Immer wieder greifen Engel auf diese Weise in Menschenleben und Geschichte ein. Sie stehen nicht so wie in vielen Gemälden flügeltragend und seltsam unbeteiligt daneben, sondern sie sind mitten im Geschehen: Sie handeln selbst und fordern auch fast immer dazu auf.
Engel fliegen nicht
Irgendwann muss sich der Gedanke entwickelt haben, dass Boten, die zwischen Himmel und Erde unterwegs sind, dafür Flügel brauchen. Damit wurde das Klischee des geflügelten Engels geboren. (Ausnahme sind die Thronengel Gottes, die Cherubim, die als Mischwesen zwischen Mensch und Löwe tatsächlich mit sechs Flügeln beschrieben werden – auch sehr anders als das normale Engelsbild – vgl. Hesekiel, Kapitel 41, Vers 18) Die meisten biblischen Engel sind jedoch zu Fuss unterwegs, immer wieder «treten sie» zu der Person, die sie gerade besuchen. Natürlich sind es keine einfachen Menschen, aber hier erscheinen sie so. Damit sind sie so etwas wie «Gottes Geheimagenten» (Ein Buch von Billy Graham trägt diesen Titel). Sie reisen inkognito, sie haben Vollmacht, sie bringen Gottes Botschaft zu seinen Leuten und dann ziehen sie sich wieder zurück.

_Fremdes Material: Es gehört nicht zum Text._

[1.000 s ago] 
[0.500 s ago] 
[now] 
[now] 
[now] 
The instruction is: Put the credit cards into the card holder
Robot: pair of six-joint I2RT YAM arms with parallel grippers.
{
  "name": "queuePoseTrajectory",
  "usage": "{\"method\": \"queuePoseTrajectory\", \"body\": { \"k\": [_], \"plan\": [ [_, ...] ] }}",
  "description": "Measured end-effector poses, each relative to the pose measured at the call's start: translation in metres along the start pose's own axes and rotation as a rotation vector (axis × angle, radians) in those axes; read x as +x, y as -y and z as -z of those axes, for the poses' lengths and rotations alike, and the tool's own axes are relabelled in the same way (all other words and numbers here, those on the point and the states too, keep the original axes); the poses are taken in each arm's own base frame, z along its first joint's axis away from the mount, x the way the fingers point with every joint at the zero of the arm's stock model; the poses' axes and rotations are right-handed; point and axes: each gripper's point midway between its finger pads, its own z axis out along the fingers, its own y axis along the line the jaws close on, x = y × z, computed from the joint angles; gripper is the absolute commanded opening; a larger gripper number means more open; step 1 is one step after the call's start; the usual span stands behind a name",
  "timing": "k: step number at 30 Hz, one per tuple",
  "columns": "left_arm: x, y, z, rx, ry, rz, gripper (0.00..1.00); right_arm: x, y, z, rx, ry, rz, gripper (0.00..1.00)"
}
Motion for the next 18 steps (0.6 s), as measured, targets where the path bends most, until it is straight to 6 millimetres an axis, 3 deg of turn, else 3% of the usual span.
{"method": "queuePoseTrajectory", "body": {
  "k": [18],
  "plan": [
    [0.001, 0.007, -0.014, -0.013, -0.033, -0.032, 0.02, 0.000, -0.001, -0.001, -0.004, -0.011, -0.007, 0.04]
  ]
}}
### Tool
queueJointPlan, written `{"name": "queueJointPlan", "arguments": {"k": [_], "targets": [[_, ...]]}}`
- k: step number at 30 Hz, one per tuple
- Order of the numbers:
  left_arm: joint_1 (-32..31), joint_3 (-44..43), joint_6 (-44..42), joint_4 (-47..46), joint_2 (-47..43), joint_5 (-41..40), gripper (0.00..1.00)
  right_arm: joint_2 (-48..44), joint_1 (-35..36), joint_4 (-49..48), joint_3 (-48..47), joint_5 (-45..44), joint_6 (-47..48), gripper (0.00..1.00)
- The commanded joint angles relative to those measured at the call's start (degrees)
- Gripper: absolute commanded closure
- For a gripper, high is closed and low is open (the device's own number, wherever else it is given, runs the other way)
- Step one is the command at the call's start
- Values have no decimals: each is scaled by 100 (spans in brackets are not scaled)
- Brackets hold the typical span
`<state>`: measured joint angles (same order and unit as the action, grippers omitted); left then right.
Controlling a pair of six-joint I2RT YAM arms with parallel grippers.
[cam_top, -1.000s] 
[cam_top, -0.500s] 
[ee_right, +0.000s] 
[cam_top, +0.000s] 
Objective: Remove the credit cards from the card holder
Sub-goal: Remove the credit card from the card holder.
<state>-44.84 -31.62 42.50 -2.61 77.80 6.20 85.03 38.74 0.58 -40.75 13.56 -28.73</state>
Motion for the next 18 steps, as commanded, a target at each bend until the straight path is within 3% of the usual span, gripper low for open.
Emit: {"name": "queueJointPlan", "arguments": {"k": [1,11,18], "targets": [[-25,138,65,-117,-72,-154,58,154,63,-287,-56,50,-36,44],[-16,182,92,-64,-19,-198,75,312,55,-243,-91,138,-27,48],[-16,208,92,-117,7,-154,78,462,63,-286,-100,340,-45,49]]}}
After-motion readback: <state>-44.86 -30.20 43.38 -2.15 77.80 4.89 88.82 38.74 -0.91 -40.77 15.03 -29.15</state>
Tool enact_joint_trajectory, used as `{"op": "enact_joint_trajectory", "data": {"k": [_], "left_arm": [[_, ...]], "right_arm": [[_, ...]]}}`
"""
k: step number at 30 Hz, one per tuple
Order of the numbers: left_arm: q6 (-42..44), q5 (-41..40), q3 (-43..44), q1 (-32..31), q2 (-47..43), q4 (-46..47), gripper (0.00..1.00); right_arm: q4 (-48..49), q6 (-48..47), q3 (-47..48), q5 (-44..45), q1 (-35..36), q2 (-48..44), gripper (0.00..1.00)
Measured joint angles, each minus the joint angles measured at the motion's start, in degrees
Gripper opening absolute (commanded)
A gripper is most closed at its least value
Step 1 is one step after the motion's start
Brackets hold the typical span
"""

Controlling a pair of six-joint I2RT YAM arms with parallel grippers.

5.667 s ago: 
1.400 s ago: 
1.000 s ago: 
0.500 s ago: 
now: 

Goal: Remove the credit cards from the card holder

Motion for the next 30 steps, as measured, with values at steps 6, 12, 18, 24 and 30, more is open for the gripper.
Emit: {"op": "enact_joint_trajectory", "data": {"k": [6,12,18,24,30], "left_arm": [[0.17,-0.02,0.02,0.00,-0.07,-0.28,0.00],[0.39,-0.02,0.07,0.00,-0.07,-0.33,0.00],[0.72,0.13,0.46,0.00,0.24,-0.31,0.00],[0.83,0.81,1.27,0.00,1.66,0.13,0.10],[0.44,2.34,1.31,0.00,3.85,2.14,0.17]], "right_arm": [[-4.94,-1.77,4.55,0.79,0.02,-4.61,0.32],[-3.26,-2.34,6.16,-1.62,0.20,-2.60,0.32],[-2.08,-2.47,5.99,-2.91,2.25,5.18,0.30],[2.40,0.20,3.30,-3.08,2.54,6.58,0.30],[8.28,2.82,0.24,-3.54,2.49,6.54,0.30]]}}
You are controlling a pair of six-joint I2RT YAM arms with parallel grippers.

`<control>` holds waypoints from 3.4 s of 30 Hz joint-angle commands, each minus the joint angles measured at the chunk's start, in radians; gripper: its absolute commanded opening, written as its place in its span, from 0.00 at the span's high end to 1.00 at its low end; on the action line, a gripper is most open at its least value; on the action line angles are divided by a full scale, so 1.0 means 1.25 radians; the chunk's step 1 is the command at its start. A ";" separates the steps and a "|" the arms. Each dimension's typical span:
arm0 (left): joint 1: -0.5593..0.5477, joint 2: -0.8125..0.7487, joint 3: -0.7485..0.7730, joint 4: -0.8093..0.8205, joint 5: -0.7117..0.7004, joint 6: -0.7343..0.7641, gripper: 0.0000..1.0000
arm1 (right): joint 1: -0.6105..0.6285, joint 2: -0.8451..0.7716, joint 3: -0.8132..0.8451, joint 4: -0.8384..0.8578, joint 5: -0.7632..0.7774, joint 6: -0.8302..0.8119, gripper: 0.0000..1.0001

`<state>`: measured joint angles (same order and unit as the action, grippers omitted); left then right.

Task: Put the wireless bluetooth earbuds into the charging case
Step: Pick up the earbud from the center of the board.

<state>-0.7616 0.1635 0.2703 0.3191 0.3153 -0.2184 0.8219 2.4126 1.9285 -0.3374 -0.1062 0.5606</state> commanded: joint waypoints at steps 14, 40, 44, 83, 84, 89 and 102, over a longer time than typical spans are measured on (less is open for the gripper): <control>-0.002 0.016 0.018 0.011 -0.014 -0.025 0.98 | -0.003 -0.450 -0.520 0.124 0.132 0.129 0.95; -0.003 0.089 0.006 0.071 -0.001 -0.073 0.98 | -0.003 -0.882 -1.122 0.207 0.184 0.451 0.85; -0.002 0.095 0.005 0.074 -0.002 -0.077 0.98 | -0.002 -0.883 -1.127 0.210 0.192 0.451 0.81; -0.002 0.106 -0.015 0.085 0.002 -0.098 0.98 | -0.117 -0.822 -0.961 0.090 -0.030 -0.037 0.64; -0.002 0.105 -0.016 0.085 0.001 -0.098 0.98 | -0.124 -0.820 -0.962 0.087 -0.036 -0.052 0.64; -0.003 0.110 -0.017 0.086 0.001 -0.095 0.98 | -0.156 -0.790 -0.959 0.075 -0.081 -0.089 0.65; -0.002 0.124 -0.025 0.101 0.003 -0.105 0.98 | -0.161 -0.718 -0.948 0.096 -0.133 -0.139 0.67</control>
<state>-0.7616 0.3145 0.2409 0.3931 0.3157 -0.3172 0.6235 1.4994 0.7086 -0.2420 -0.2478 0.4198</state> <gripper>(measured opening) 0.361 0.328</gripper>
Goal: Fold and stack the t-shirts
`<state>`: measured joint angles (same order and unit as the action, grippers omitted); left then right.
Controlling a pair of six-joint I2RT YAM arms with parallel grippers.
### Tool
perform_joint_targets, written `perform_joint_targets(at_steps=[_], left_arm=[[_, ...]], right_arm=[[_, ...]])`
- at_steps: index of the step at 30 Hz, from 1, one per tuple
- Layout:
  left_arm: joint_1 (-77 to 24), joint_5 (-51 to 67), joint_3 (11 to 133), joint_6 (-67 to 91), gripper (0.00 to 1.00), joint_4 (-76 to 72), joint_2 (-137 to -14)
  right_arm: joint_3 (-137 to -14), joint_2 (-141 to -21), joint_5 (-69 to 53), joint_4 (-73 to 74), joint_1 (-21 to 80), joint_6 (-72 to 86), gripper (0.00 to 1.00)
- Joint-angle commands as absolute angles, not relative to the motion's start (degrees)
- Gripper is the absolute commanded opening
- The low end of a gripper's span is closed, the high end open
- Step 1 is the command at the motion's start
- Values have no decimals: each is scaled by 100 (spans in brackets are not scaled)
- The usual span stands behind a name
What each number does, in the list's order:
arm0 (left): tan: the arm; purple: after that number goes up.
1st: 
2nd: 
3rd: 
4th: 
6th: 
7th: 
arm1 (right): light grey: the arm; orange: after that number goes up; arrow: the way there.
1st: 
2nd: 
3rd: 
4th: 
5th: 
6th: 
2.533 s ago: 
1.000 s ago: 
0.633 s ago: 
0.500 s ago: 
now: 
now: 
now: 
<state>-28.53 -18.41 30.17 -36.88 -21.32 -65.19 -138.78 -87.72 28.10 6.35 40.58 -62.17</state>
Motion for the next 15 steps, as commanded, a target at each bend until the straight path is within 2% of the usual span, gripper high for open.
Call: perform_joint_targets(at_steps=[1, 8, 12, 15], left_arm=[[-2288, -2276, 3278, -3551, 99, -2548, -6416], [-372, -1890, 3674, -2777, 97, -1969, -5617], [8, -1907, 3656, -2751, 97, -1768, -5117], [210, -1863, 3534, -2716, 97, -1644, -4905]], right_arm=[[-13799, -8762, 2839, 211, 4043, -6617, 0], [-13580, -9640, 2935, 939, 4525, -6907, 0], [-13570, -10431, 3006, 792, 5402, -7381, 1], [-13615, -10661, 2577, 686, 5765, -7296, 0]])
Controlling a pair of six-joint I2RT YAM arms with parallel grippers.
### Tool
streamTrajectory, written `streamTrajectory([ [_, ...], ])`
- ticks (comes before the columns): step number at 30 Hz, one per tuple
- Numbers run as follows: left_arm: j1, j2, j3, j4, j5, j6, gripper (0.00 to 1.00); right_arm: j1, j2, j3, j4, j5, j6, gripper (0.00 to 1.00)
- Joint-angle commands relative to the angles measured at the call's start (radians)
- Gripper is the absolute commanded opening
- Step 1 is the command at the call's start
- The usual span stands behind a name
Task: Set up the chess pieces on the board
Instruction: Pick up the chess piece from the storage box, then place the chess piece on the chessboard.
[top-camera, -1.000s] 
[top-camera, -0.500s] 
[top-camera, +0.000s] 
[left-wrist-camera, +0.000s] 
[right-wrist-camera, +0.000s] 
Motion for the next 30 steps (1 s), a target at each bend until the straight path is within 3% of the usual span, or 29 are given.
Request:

Wenn's darauf ankommt, sind Engel da
Bei einem Blick in die Bibel stellt man fest, dass darin nicht durchgängig von Engeln die Rede ist. Sie erscheinen eher an den Weichenstellungen der Geschichte. Deshalb ist rund um die Geburt von Jesus auch besonders viel von ihnen zu hören. Scheinbar sind sie immer in irgendeiner Form gegenwärtig, sichtbar werden sie aber, wenn es darauf ankommt. Und hier wurden sie sehr aktiv und lenkten im Auftrag Gottes die Geschichte: Einer stand plötzlich vor Maria und kündigte ihr die besondere Geburt von Jesus an, einer erschien Josef im Traum und ganz viele kamen zu den Hirten und zeigten ihnen – stellvertretend für alle Menschen, inklusive derer am Rande der Gesellschaft – den Weg zum neugeborenen Retter. Wenn es darauf ankommt, sind sie da!
Spannend ist übrigens, sich die weihnachtliche Hirtenszene (Lukas, Kapitel 2, Vers 8-14) einmal im Licht des oben Gesagten vorzustellen: Während die Hirten an ihrem Lagerfeuer sassen, lief plötzlich ein Fremder auf sie zu, bei dem sie etwas Besonderes bemerkten (die Bibel spricht von Gottes Herrlichkeit). Er verkündete ihnen Frieden und lud sie nach Bethlehem ein. Auf einmal war er jedoch nicht mehr allein: Über den Hügel kamen zahlreiche Kollegen von ihm angelaufen, standen dort zusammen und lobten Gott. Und dann gingen sie wieder. Aber sie werden wiederkommen, wenn's darauf ankommt.